Arm Thinks AI Agents Will Trigger A CPU Supercycle
What’s in This Article
Introduction
Chart 1: Arm’s AI Total Addressable Market Forecast FY2026–FY2031
Table 1: Arm AI Market Opportunity By Application
Arm’s Record Quarter Masks A Strategic Shift
Table 2: Arm FY2026 Financial Performance
The AGI CPU Changes Arm’s Business Model
Table 3: Hyperscaler Adoption Of Arm-Based AI CPUs
Why AI Agents Increase CPU Demand
Table 4: CPU Core Scaling Versus GPU Scaling
Supply Constraints And The New CPU Arms Race
Investor Takeaway
Introduction
Arm Holdings plc (ARM) has spent decades building the architectural foundation underneath the global smartphone industry. Founded in 1990 as a joint venture between Acorn Computers, Apple (AAPL), and VLSI Technology, Arm operated as a semiconductor intellectual-property company that licensed CPU architectures and core designs to semiconductor companies rather than manufacturing chips itself. Over the next three decades, Arm evolved into the dominant CPU architecture supplier for smartphones and embedded devices, with its designs incorporated into billions of chips annually across mobile, networking, automotive, and cloud infrastructure markets.
In September 2020, Nvidia (NVDA) attempted to acquire Arm from SoftBank for approximately $40 billion in order to strengthen its position in AI and edge computing, but the transaction collapsed in February 2022 following regulatory opposition in the United States, Europe, and China. SoftBank instead completed Arm’s Nasdaq IPO in September 2023 at $51 per share, with strategic investors including Apple, Nvidia, AMD (AMD), Intel (INTC), Alphabet (GOOGL), Samsung, and Taiwan Semiconductor Manufacturing (TSM) participating in the offering.
For years, investors viewed artificial intelligence primarily through the lens of GPUs and accelerators. Nvidia’s dominance in AI training reinforced the idea that CPUs would gradually become less important as accelerators absorbed larger portions of AI workloads. Arm’s recent earnings call challenged that assumption directly.
CEO Rene Haas argued repeatedly that AI agents and heterogeneous computing systems increase CPU importance rather than diminish it. According to management, CPUs are becoming critical orchestration engines responsible for task scheduling, memory management, networking, security, and coordination among accelerators. As AI systems become increasingly agentic and autonomous, CPU demand may expand dramatically alongside GPUs rather than being displaced by them.
This thesis arrives as Arm itself undergoes a strategic transformation. Historically, the company generated revenue primarily through licensing its architecture and collecting royalties on chip shipments. That business model began changing in 2025 with the introduction of Arm’s AGI CPU program, under which the company started offering direct CPU products targeting hyperscale AI infrastructure.
Arm’s AI Total Addressable Market Forecast FY2026–FY2031
According to Chart 1, Arm estimates its total AI-related addressable market will expand from approximately $535 billion in FY2026 to more than $1.5 trillion by FY2031. The largest growth category is Cloud AI, where XPU opportunity alone is projected to exceed $1 trillion by FY2031.
The chart also highlights that Arm’s AI strategy now spans three major segments: Cloud AI, Edge AI, and Physical AI. While Edge AI remains a substantial opportunity, Cloud AI infrastructure increasingly represents the company’s most important long-term growth driver.
Most importantly, Arm projects the AI data-center CPU opportunity to expand from approximately $50 billion to more than $100 billion by FY2031. This forecast directly supports management’s argument that CPUs remain central to AI infrastructure despite the rapid expansion of accelerators and GPUs.

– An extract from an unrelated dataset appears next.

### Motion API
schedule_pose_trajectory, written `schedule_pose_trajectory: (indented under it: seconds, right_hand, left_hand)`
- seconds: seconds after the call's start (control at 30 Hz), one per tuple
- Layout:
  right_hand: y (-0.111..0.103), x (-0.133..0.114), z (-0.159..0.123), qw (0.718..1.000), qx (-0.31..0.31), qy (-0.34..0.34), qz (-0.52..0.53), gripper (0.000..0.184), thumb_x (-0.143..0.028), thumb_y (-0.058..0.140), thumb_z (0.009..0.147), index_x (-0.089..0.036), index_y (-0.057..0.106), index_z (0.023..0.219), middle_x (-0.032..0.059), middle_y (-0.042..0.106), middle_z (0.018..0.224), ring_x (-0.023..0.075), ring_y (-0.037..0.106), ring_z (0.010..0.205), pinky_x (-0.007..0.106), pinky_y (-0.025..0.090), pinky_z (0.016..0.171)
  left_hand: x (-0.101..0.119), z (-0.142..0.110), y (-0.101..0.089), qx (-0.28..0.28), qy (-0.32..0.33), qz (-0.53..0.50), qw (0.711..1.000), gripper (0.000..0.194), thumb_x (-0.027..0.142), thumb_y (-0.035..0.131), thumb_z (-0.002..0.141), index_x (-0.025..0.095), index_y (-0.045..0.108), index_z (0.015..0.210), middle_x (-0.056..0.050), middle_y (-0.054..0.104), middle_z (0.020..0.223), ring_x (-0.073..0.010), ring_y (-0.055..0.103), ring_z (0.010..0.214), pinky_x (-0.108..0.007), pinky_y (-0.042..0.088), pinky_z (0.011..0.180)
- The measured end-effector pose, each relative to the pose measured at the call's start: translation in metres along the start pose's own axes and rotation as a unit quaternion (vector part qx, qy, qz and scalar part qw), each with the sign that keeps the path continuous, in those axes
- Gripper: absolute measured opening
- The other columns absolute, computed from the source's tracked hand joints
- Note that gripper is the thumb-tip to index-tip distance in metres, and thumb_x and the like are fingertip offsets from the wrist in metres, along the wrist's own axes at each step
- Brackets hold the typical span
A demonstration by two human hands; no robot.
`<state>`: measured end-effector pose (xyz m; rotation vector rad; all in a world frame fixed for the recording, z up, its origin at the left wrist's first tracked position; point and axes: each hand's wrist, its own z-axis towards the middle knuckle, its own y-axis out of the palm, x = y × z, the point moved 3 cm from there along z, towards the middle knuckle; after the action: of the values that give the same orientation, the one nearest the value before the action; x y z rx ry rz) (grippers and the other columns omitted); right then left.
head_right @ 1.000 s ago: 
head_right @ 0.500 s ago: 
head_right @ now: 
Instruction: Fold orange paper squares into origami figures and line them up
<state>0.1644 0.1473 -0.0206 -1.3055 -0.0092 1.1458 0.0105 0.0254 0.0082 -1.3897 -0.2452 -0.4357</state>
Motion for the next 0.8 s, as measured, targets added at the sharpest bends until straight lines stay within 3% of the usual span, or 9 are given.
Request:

Chart 1 – Arm AI TAM Forecast FY2026–FY2031
Arm AI Market Opportunity By Application
According to Table 1, Arm’s long-term AI opportunity spans far beyond smartphones and PCs. Within Edge AI, the company projects substantial growth in mobile applications and IoT and embedded systems, each approaching approximately $80 billion by FY2031. In Cloud AI, the largest opportunity comes from cloud compute, which Arm estimates will expand from approximately $25 billion in FY2025 to more than $100 billion by FY2031 as hyperscalers increasingly adopt Arm-based CPUs for orchestration and AI infrastructure. Meanwhile, Physical AI represented primarily by automotive and robotics applications is projected to more than double from $22 billion to approximately $50 billion over the same period.